__Work required__
Include the line containing "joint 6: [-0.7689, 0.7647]" and every line after it up to the end of the material below; reproduce them exactly and drop the pictures.

========

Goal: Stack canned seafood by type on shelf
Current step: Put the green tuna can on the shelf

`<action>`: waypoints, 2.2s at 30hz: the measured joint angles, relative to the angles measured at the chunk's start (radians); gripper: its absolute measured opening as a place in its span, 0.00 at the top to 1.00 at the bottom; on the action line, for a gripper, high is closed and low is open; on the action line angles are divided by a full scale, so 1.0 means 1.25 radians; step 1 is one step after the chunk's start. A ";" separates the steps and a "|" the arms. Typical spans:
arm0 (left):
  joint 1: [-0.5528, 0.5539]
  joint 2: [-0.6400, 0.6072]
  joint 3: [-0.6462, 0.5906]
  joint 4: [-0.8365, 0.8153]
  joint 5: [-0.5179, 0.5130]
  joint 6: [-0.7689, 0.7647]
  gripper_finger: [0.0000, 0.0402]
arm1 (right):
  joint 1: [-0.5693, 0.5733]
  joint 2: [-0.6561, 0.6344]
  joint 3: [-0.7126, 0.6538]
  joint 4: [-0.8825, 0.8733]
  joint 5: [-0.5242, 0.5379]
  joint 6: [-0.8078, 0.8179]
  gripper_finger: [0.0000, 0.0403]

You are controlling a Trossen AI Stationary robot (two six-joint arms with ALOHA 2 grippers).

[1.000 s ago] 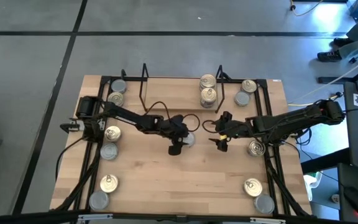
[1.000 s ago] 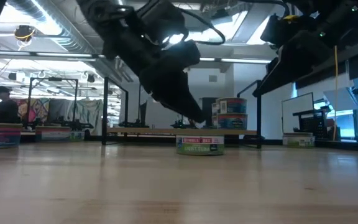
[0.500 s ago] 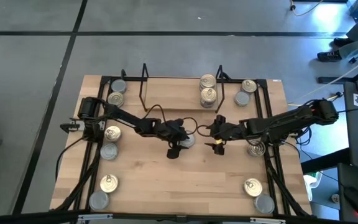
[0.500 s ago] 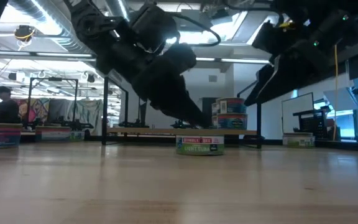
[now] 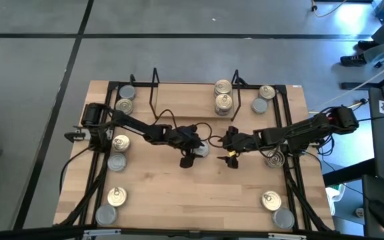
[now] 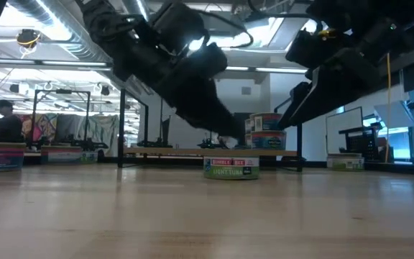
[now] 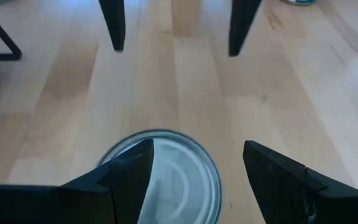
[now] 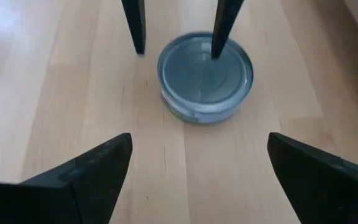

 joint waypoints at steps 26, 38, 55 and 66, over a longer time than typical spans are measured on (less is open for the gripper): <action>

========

__Task solution__
  joint 6: [-0.7689, 0.7647]
  gripper_finger: [0.0000, 0.0402]
arm1 (right):
  joint 1: [-0.5693, 0.5733]
  joint 2: [-0.6561, 0.6344]
  joint 3: [-0.7126, 0.6538]
  joint 4: [-0.8825, 0.8733]
  joint 5: [-0.5242, 0.5379]
  joint 6: [-0.8078, 0.8179]
  gripper_finger: [0.0000, 0.0403]

You are controlling a Trossen AI Stationary robot (two six-joint arms with ALOHA 2 grippers).

[1.000 s ago] 
[1.000 s ago] 
[0.500 s ago] 
[0.500 s ago] 
[now] 
[now] 
[now] 
[now] 

 joint waypoints at steps 26, 38, 55 and 66, over a longer time than typical spans are measured on (less is open for the gripper): <action>

The answer has been fully written out.